## Task instructions
Find the word "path" in the listing; pull out each line holding it.

________________________

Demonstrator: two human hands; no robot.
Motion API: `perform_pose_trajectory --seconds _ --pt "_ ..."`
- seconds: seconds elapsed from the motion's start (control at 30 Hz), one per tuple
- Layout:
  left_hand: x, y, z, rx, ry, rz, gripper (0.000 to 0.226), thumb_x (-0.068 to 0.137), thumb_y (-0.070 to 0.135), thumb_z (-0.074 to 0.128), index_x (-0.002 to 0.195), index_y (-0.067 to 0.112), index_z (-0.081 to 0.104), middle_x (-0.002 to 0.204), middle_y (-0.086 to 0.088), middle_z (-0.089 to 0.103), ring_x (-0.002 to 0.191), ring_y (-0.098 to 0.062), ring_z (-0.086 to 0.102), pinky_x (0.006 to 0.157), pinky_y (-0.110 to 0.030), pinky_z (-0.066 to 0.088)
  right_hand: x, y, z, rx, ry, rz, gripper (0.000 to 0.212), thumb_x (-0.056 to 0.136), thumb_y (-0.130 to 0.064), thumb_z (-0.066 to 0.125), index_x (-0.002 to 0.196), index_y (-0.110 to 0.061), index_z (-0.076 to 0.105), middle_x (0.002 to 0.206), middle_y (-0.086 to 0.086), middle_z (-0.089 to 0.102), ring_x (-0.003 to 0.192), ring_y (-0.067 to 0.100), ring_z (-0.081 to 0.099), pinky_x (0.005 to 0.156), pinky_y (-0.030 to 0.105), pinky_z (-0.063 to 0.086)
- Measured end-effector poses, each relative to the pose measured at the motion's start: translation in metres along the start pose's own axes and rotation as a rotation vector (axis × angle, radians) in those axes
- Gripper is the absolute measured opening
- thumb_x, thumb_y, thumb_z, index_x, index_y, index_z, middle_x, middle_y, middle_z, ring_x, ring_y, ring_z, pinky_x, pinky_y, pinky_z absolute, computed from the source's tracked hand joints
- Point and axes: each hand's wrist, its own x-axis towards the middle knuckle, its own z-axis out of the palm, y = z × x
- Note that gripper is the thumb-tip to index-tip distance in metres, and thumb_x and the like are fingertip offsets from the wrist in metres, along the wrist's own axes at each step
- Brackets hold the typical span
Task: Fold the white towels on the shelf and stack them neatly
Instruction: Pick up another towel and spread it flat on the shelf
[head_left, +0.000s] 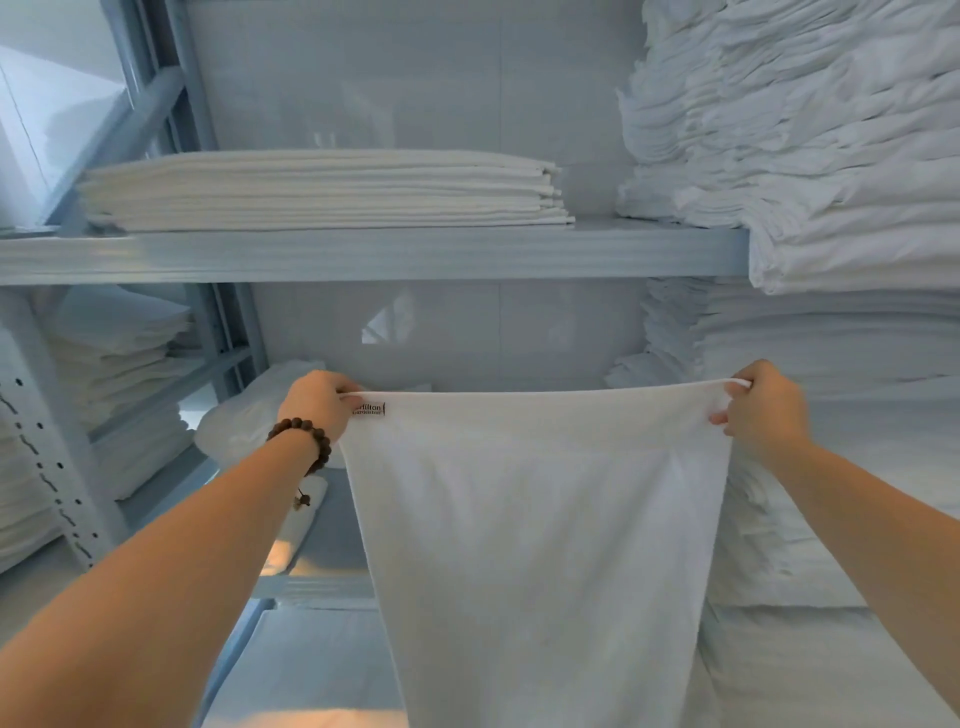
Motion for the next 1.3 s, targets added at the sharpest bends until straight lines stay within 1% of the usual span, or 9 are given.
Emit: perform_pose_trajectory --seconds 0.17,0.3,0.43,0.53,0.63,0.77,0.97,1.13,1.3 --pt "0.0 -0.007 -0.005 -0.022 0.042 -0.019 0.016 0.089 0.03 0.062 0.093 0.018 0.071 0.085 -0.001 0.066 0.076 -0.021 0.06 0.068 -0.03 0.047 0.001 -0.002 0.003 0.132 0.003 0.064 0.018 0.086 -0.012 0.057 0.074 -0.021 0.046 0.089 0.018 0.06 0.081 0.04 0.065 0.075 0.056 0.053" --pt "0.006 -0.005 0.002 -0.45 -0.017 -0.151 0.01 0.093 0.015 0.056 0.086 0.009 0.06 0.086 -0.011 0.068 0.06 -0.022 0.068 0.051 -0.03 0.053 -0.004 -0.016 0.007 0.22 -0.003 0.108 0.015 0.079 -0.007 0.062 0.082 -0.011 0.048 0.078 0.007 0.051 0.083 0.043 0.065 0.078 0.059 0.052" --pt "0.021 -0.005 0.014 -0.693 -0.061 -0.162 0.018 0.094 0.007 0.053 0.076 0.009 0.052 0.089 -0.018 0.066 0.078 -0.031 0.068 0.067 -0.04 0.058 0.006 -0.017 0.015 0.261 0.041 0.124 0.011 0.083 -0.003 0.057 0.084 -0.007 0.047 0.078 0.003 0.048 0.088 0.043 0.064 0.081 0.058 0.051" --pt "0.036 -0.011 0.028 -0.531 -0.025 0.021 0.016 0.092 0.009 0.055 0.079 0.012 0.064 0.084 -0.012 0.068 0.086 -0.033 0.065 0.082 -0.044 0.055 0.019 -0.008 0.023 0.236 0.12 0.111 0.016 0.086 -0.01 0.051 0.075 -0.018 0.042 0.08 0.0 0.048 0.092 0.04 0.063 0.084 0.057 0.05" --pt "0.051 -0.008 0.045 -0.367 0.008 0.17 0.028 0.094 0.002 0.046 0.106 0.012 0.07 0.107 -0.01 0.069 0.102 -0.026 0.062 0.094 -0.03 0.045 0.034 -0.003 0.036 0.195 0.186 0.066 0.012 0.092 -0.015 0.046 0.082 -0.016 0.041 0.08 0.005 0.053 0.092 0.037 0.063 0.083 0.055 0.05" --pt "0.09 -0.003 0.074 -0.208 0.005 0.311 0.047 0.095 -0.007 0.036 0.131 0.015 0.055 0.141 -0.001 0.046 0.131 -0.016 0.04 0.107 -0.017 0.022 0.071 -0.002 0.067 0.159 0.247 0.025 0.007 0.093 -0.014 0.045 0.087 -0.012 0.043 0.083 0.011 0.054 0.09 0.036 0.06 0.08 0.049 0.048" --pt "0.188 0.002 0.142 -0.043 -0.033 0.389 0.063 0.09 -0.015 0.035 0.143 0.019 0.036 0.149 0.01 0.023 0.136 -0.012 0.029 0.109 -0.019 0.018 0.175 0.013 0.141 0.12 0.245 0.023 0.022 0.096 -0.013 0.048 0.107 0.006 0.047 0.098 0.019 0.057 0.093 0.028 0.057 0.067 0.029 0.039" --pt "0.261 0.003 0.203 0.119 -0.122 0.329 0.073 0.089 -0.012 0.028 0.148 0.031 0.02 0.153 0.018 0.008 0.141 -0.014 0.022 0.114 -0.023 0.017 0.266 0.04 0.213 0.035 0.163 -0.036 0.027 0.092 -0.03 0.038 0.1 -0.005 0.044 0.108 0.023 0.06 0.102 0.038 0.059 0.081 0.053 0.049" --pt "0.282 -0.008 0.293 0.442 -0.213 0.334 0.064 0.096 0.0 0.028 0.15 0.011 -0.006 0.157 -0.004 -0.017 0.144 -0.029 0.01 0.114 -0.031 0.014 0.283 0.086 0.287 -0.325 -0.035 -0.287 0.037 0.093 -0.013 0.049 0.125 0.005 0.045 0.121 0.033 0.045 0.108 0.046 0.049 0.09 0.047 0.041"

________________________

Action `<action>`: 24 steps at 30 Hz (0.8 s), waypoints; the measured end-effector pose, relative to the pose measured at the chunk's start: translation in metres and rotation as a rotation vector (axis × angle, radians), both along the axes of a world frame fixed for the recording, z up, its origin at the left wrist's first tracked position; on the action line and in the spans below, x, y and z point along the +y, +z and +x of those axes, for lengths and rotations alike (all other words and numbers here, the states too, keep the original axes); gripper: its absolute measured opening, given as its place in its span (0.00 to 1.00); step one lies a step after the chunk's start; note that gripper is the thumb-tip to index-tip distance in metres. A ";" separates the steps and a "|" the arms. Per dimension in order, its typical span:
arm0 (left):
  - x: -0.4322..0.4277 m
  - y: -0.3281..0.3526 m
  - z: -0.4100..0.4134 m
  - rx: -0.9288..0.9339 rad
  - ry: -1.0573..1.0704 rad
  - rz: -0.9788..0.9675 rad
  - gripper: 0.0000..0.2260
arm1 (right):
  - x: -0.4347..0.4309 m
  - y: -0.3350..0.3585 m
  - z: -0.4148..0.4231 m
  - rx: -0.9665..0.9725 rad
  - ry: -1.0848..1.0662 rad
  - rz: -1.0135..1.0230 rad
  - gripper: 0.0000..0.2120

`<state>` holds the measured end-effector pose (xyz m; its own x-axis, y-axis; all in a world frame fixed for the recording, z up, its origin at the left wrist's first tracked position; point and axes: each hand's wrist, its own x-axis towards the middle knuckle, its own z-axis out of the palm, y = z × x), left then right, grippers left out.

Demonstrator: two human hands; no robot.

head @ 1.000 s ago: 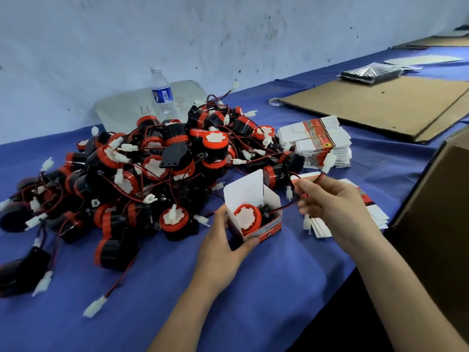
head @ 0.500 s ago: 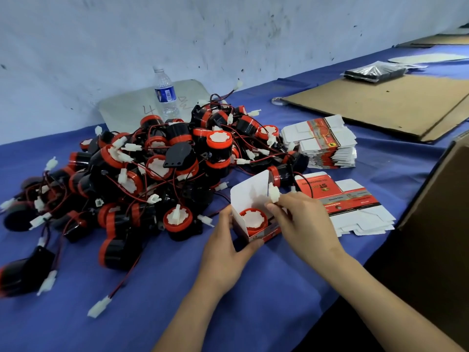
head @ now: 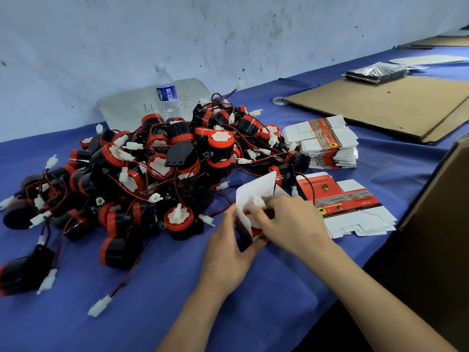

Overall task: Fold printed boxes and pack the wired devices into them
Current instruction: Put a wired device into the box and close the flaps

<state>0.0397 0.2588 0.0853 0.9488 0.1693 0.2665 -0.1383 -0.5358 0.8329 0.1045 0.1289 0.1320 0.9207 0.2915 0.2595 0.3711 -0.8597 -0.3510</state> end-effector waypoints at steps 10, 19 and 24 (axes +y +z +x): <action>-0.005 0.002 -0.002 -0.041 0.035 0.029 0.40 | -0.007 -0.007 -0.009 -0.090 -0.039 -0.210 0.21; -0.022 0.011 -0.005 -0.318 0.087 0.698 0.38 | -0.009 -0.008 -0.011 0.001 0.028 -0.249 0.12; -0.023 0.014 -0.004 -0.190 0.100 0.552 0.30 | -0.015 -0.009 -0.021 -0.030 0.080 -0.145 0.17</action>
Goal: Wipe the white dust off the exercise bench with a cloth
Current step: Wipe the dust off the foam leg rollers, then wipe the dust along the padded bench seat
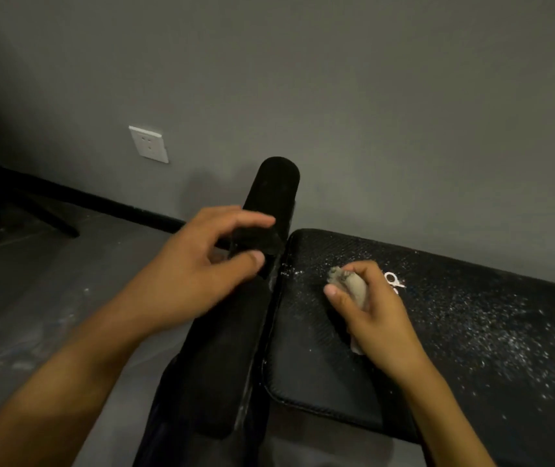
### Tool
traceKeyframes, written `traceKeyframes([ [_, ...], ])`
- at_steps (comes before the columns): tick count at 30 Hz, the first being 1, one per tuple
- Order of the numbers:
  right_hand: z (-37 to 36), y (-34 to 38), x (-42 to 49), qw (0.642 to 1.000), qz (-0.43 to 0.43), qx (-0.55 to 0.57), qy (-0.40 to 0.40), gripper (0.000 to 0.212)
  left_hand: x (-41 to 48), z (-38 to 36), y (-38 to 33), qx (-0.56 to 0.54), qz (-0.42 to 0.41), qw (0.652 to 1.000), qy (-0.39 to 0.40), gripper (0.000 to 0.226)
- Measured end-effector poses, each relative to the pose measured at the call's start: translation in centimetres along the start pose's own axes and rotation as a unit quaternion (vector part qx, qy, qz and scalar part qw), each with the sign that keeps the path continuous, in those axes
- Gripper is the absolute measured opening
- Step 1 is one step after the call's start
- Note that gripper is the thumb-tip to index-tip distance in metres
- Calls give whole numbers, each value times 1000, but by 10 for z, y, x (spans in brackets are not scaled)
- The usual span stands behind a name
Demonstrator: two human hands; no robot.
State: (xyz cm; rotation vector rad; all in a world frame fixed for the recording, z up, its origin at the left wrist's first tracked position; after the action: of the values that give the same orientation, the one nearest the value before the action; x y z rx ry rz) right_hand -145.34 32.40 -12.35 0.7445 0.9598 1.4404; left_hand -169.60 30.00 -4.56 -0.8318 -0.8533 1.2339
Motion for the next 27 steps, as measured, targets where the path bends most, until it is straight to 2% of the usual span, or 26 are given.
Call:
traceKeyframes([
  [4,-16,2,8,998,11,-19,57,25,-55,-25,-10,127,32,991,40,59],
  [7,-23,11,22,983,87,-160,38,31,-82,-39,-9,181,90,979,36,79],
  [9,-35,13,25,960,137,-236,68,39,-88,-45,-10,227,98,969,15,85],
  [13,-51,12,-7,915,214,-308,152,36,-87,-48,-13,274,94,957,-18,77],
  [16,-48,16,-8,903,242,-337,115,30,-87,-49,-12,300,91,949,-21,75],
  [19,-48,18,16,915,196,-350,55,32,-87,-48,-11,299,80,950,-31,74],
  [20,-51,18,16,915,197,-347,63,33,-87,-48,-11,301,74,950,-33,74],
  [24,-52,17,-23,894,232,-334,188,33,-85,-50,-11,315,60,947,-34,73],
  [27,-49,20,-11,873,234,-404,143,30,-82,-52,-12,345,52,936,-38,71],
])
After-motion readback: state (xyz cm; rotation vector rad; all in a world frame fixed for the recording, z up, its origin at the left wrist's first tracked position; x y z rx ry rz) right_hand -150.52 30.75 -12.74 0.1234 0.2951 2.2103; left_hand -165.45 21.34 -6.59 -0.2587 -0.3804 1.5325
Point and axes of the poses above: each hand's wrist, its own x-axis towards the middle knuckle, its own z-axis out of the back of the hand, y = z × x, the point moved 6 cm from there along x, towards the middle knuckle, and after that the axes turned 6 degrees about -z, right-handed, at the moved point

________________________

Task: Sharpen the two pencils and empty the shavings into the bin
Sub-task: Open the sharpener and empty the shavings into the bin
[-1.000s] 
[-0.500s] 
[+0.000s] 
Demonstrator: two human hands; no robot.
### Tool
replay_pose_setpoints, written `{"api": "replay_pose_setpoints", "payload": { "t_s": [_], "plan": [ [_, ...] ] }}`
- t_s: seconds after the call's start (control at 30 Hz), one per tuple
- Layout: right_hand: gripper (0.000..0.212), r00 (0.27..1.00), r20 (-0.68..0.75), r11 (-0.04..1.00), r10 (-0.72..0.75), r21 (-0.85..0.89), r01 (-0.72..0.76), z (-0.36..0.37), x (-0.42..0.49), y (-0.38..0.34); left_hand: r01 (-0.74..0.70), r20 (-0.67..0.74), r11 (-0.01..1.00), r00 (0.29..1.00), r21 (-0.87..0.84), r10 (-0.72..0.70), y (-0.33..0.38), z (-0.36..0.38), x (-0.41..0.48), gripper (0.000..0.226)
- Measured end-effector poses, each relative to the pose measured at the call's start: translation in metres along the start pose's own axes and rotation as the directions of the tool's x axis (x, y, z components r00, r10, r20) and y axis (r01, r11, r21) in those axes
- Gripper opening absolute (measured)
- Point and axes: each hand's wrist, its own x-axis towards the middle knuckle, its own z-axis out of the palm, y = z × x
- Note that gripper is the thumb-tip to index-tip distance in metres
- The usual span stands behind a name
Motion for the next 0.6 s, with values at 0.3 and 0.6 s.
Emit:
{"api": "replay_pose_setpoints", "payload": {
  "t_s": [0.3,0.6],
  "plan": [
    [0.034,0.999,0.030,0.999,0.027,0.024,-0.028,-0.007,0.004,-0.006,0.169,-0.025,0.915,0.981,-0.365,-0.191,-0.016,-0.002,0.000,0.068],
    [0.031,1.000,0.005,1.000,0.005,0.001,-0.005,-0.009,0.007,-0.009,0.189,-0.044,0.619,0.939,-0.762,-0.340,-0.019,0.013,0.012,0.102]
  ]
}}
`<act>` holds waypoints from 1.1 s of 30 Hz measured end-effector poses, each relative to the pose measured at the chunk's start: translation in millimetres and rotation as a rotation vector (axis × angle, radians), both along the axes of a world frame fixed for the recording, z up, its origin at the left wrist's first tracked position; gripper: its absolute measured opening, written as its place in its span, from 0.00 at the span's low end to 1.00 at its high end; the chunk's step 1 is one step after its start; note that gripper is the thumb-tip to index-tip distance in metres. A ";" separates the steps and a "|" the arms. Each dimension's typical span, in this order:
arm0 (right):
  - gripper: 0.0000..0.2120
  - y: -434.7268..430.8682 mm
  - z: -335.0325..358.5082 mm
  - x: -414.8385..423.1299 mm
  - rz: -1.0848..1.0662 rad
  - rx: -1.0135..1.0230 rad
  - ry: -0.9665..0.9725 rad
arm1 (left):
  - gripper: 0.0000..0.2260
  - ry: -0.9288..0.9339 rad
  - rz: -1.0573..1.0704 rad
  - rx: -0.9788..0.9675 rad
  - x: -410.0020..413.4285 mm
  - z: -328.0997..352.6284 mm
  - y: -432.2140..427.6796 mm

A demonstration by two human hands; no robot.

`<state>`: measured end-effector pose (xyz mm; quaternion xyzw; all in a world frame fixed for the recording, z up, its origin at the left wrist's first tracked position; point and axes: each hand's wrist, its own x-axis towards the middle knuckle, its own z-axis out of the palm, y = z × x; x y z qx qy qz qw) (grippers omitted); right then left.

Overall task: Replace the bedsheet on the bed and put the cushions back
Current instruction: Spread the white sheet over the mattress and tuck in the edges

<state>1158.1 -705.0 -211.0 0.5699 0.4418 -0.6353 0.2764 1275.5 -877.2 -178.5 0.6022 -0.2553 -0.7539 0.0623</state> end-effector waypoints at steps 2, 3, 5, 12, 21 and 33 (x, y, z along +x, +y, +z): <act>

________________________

## Answer to this exercise
- Measured end-effector poses, each relative to the pose measured at the call's start: translation in centimetres along the start pose's own axes and rotation as a unit quaternion (vector part qx, qy, qz and scalar part qw), each with the sign that keeps the path continuous, in those axes
Motion for the next 27 steps, as measured, targets where the path bends most, until it is straight to 2% of the usual span, or 26 are given.

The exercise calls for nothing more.